▶ [Description of the task]:
Copy out, from the data below, each line in which the word "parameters" occurs.

#### Data below ####

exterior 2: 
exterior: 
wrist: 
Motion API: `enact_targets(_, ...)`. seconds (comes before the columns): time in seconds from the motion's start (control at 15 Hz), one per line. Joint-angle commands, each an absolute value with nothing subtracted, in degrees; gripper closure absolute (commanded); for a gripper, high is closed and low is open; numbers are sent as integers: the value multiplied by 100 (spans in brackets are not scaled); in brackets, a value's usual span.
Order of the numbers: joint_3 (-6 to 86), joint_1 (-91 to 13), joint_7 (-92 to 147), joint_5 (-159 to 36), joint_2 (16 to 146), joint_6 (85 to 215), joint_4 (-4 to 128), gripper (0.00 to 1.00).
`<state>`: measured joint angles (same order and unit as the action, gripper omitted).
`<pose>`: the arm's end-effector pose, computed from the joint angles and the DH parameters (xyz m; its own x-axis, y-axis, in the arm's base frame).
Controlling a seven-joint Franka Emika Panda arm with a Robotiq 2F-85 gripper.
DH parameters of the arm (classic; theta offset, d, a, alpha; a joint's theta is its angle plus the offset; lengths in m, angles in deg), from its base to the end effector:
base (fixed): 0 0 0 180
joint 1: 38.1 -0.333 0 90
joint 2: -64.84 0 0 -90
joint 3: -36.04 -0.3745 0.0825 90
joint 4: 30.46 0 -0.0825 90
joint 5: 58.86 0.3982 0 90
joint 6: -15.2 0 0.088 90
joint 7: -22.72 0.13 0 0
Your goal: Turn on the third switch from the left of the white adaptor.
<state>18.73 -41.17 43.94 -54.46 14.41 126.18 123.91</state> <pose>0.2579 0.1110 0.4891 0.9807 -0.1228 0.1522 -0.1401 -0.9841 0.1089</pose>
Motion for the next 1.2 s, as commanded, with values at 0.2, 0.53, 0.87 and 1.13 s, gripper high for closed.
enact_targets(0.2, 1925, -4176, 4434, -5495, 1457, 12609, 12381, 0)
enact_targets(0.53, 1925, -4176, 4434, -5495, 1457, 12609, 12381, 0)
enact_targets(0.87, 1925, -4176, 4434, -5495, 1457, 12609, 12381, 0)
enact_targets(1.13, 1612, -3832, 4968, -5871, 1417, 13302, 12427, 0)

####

▶ [Answer section]:
`<pose>`: the arm's end-effector pose, computed from the joint angles and the DH parameters (xyz m; its own x-axis, y-axis, in the arm's base frame).
DH parameters of the arm (classic; theta offset, d, a, alpha; a joint's theta is its angle plus the offset; lengths in m, angles in deg), from its base to the end effector:

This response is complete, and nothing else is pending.